Look at the conversations between Rochester and Jane. They express themselves directly and in an entirely natural manner. This colours everything they say with deep emotion and feeling, as they have a complete lack of pretension and artifice in their dealings with each other. Also look at Brontes description of extreme agitation. Janes feelings and conscience are given a voice. They fight to determine her actions, their personification helping us to understand Janes motives and identify with her. This is needed when she flees from Rochester in Volume III, Chapter 1, action that could jeopardize the readers sympathy with the heroine.
2) Discuss the style of narrative in Jane Eyre.
The novel is a fictional autobiography and consists of a first-person narrative. This means we see events and characters mostly from the narrators point of view. Gives the story authenticity and creates a close bond between the narrator and the reader, making them more involved with the events of the story. Indeed, the reader is directly addressed at moments of high drama, at moments when an observer would expect to be least wanted. So when Rochester asks for Janes forgiveness after their first wedding-day, she tells us "Reader, I forgave him"; when she runs away: "Gentle reader, may you never feel what I felt!" she continues and, when she marries him for a second time, "Reader, I married him".
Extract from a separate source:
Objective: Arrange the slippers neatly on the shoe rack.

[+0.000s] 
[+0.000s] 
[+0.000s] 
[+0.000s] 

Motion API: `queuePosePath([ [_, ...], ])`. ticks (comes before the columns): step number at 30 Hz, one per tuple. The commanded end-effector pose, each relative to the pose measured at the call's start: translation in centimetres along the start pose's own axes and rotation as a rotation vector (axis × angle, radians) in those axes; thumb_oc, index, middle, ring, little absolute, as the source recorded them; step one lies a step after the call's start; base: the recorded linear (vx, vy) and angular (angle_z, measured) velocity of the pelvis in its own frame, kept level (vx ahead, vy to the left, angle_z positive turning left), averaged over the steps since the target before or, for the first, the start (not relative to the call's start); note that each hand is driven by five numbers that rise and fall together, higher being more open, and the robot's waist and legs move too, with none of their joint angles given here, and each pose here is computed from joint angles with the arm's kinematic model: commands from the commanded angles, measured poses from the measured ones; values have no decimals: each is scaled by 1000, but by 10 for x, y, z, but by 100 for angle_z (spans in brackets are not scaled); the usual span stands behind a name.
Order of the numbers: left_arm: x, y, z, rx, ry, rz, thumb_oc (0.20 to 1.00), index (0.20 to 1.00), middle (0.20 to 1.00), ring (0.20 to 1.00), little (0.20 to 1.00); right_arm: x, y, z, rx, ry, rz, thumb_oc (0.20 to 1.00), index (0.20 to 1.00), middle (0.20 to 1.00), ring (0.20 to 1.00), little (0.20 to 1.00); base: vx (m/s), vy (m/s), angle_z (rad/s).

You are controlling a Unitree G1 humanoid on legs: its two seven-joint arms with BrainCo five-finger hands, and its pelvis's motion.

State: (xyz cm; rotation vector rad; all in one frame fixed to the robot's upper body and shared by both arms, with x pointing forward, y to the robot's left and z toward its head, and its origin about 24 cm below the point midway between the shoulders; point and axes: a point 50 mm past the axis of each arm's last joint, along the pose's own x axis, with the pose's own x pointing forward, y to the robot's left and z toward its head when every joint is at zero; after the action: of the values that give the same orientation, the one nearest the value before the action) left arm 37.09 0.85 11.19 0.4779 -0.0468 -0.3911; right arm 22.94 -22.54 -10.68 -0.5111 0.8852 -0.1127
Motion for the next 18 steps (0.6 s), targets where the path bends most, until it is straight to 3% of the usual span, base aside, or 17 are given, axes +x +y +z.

Go on to discuss the difference in tone used to describe each location. The tone for Gateshead is passionate and wild, befitting the child that Jane is. We are made aware of the irrational and wild part of her personality. At Lowood the language is sold and hard, reflecting the constraint placed upon women in society and the restrictions they faced from religious thought. But at Thornfield the setting is personal and symbolic. The house is aligned with the master himself and the varying pace of the language makes us aware of how Jane is veering between passion and the need for self-control. Her slip into more conventional behaviour at Moor House is reflected in the stifling tone of voice. The novel swings between the irrational and rational, represented in the locations, which in turn reflect our divided heroine. It is only at Ferndean, with the now tempered Rochester, that resolution can be achieved.